::: ENTRIES PROVIDED
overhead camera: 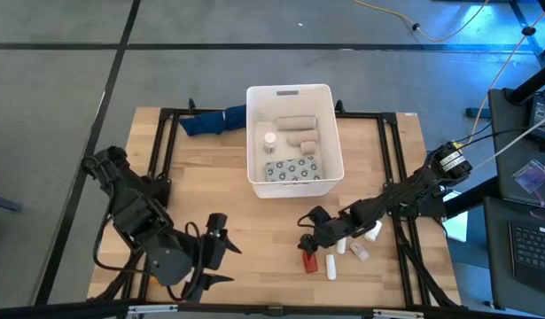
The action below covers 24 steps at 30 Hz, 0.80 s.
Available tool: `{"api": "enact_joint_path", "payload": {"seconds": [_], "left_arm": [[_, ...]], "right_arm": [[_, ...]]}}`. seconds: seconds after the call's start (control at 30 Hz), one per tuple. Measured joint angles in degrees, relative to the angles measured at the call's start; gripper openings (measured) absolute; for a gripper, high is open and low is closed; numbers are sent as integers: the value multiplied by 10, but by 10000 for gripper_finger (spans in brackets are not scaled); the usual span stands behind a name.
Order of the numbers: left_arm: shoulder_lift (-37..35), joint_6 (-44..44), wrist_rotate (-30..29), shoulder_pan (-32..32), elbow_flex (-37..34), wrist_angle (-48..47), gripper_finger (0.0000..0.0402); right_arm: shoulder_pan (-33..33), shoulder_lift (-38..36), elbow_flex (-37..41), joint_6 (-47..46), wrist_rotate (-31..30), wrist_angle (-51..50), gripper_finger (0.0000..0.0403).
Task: Pick & place medical supplies in basket/bin
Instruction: Put the red medicine bottle into the bin
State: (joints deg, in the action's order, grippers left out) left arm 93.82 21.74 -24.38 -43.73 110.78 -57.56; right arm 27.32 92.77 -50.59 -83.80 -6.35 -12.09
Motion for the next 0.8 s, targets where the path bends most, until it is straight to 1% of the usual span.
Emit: {"api": "enact_joint_path", "payload": {"seconds": [0.3, 0.4, 0.63, 0.8], "left_arm": [[0, 0, -31, 8, 0, 0, 271], [0, -1, -32, 8, 0, -1, 271], [0, -15, -36, 8, 0, -1, 271], [0, -15, -47, 8, 0, -1, 269]], "right_arm": [[0, 3, 0, -13, 0, -36, 369], [0, 15, 0, -13, 0, -33, 367], [0, 59, 0, -14, 2, 9, 367], [0, 71, -3, -27, 1, 2, 367]]}}
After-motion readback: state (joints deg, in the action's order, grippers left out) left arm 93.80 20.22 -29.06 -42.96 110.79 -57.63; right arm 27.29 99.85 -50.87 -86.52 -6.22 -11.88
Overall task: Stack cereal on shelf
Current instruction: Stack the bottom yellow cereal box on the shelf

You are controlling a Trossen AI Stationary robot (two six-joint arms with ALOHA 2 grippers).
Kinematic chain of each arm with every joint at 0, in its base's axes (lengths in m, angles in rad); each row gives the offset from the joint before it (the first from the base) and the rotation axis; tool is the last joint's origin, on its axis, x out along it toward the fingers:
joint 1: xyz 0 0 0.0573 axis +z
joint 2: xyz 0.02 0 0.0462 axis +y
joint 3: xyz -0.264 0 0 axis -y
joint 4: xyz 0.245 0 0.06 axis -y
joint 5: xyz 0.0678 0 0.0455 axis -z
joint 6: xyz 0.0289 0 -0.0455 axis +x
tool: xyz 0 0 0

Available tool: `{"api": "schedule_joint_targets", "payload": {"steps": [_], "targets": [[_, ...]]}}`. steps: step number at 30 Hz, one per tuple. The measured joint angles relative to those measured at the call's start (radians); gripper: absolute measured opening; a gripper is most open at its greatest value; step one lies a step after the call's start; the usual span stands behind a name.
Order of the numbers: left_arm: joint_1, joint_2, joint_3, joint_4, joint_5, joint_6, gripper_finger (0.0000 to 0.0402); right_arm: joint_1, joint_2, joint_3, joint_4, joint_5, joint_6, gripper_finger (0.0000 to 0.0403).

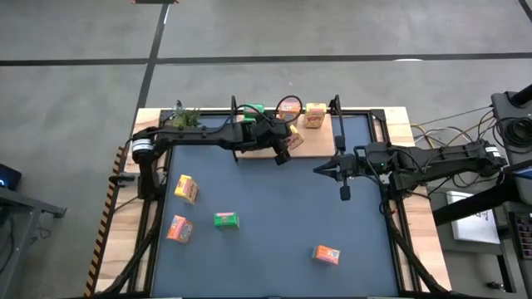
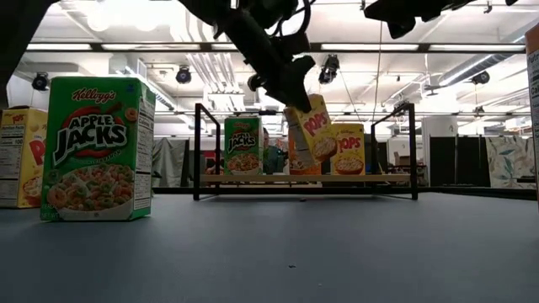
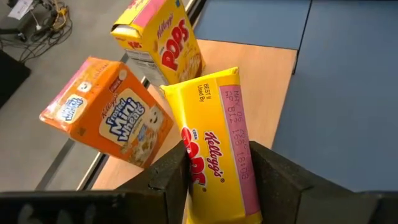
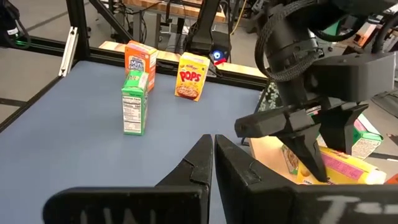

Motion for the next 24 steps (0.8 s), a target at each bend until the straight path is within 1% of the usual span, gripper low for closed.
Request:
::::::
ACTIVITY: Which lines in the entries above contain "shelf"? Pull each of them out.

ANSWER:
Overall task: Stack cereal on shelf
Current instruction: Stack the bottom yellow cereal box on the shelf

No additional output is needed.